Puis, s’interrompant, madame de Hansfeld ajouta :

— Vous me trouvez sans doute trop moraliste pour une femme de vingt-cinq ans, mon ami ; mais…

— Oh ! parlez, madame, parlez ! Ces conseils donnés par vous sont pour moi précieux ! Il me sera si doux de les suivre !

— Cher et bon Maurice, merci, merci… vous m’encouragez… Ah ! c’est que, voyez-vous, rien n’est plus timide, plus défiant de soi-même que le véritable am…

Madame de Hansfeld n’acheva pas le mot amour, mais un tressaillement de Maurice et la rougeur dont se couvrit son visage témoignèrent qu’il avait compris la signification du mot inachevé, ainsi que la cause de la réticence d’Antoinette. Elle reprit en baissant les yeux :

— Rien, dis-je, de plus timide, de plus défiant de soi-même que la véritable amitié : elle craint parfois de choquer, d’ennuyer, parce qu’elle est sérieuse, parce qu’elle est prévoyante, parce qu’elle doit souvent emprunter le langage austère de la raison. Ainsi donc, Maurice, écoutez-moi ; si vous suivez mes avis, vous ferez deux parts de votre vie : l’une appartient de droit à votre excellente mère, que vous ne pouvez trop respecter, trop adorer…

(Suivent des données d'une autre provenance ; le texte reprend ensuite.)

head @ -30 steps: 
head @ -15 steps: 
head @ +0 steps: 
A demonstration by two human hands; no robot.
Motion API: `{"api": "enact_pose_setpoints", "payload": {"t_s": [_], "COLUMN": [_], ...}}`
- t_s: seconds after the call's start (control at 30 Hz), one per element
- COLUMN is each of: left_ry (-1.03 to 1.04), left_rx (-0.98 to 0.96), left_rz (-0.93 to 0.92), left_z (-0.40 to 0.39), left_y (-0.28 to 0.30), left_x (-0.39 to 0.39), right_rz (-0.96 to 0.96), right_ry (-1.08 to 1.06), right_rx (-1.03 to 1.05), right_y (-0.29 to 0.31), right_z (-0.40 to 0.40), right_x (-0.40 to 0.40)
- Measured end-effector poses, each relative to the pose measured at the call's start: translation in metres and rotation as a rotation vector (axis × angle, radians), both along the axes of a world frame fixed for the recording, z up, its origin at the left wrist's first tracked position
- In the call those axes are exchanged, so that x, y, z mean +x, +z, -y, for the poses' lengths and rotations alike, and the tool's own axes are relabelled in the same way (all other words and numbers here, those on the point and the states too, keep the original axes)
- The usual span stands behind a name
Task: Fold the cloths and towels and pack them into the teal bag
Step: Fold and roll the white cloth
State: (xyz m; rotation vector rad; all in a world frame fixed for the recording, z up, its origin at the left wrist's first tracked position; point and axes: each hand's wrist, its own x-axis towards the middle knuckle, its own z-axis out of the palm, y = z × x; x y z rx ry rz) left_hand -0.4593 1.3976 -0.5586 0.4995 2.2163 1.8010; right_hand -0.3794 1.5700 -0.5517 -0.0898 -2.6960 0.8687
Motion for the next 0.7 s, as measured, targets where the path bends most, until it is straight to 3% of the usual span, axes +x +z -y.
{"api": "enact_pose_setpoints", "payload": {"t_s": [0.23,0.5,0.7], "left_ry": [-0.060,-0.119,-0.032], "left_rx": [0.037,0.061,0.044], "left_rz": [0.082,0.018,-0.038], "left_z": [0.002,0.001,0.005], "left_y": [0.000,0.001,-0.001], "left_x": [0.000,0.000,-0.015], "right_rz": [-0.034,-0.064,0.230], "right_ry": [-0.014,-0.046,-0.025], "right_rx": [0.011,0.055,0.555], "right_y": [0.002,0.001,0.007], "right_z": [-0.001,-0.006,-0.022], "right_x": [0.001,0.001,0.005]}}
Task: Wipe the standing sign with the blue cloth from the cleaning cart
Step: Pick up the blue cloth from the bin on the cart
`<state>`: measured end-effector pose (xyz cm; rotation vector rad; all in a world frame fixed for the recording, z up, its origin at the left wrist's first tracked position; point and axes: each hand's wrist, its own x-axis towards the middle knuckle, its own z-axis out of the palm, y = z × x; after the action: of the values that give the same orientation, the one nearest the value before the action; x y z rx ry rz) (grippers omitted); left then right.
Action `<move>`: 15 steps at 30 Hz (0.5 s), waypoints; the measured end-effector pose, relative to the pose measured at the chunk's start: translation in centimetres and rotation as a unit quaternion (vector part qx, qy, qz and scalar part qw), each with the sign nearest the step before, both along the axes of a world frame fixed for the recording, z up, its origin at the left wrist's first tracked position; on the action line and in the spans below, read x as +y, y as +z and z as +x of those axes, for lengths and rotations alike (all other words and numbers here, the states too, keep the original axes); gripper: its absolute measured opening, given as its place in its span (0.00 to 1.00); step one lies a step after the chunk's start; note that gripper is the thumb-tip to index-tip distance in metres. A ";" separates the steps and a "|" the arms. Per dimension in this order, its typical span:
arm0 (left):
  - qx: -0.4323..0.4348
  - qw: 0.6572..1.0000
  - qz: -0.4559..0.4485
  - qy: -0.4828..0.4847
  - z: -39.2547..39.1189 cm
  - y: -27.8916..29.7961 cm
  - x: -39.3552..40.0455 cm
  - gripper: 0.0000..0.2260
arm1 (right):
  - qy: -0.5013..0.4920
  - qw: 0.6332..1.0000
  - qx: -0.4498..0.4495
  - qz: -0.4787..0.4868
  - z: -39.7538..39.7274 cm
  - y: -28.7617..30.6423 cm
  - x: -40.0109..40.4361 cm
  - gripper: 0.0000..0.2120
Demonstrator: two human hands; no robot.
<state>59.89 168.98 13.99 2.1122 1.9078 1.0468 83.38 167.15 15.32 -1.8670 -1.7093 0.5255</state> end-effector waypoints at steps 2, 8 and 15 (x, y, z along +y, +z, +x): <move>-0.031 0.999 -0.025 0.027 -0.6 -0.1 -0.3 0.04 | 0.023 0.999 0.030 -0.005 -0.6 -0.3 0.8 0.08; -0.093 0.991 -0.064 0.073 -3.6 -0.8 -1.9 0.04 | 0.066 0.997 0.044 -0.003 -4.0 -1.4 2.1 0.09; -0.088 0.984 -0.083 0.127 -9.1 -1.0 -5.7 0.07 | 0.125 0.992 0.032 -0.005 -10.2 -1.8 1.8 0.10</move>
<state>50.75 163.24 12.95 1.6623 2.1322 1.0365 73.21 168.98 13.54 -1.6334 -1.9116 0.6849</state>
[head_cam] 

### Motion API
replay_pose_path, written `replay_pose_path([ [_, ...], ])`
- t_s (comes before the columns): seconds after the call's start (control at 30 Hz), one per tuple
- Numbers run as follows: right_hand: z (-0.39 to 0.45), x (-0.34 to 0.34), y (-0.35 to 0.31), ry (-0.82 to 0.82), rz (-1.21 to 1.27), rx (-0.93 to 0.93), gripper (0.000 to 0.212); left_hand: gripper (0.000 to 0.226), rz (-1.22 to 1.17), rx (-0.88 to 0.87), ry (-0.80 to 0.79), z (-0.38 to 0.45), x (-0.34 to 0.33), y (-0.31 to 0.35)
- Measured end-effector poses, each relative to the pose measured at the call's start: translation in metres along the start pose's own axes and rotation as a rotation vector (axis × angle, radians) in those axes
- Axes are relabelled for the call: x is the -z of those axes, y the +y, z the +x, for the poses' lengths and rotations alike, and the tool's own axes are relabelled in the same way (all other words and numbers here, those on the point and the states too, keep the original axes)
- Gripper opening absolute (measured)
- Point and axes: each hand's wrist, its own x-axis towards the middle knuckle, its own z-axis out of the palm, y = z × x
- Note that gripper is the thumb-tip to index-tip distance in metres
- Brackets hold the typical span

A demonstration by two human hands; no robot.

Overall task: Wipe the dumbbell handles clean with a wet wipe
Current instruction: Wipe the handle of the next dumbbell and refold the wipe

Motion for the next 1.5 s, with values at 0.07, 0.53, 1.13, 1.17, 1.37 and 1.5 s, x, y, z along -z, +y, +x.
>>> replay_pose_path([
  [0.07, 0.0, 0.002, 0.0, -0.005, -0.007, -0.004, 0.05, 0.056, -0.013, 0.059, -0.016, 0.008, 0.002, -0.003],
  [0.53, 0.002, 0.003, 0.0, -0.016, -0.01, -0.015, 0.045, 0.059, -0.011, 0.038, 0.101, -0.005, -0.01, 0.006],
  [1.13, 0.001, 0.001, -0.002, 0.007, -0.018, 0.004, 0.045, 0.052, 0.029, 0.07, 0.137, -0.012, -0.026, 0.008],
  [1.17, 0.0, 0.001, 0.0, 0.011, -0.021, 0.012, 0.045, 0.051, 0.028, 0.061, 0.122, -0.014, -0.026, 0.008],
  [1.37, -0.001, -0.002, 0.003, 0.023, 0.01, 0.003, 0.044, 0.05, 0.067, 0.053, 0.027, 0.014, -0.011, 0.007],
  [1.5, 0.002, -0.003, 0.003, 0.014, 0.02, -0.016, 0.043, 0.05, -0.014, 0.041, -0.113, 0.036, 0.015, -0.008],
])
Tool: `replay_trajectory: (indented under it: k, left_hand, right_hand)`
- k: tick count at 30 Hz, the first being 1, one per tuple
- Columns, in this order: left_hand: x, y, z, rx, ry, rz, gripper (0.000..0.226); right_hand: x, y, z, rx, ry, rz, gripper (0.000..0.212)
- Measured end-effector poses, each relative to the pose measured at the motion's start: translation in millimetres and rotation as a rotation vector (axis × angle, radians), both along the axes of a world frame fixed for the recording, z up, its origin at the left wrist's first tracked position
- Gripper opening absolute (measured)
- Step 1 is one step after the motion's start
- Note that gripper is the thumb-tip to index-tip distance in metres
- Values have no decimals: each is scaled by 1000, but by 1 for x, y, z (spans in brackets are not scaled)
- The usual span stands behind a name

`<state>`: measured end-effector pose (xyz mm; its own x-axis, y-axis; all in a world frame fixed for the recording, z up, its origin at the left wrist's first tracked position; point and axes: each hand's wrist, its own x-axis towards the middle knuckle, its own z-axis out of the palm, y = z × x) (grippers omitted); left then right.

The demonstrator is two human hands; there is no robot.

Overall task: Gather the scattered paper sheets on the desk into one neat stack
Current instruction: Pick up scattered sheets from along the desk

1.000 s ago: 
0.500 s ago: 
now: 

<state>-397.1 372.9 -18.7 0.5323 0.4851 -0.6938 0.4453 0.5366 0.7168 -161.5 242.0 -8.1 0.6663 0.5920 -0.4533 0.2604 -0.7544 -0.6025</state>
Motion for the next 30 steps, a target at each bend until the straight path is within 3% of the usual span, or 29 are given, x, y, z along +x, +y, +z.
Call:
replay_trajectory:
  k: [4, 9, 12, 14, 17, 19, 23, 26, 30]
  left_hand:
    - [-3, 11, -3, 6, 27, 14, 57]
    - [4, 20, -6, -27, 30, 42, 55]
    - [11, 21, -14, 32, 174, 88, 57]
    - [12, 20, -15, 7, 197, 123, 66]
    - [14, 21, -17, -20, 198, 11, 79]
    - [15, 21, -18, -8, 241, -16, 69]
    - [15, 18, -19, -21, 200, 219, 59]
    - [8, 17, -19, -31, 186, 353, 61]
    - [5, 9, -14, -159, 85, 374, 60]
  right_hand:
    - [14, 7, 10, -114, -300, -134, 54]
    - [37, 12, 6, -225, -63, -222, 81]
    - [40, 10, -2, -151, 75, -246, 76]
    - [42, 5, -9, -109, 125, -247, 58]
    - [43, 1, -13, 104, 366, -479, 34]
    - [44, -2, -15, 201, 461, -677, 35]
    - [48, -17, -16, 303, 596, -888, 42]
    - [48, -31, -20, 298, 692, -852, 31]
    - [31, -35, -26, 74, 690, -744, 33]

— Ah ! madame, je l’aime tant ! — dit Maurice s’efforçant de se rattacher à la pensée de sa mère, afin de dominer le trouble où le jetait le demi-aveu d’amour qui paraissait avoir échappé à Antoinette ; — je suis heureux de vous entendre parler ainsi de ma mère !

— Ne suis-je pas votre sœur, mon ami, et, à ce titre, n’ai-je pas le droit aussi d’exprimer mon respect pour celle que vous chérissez à tant de titres ? Ainsi donc, vous disais-je, la part la plus considérable de votre vie doit être consacrée à votre mère, à votre fiancée, qui sera si fière un jour de porter votre nom, et encore plus heureuse, selon moi, qu’elle ne sera fière… — ajouta madame de Hansfeld étouffant un soupir.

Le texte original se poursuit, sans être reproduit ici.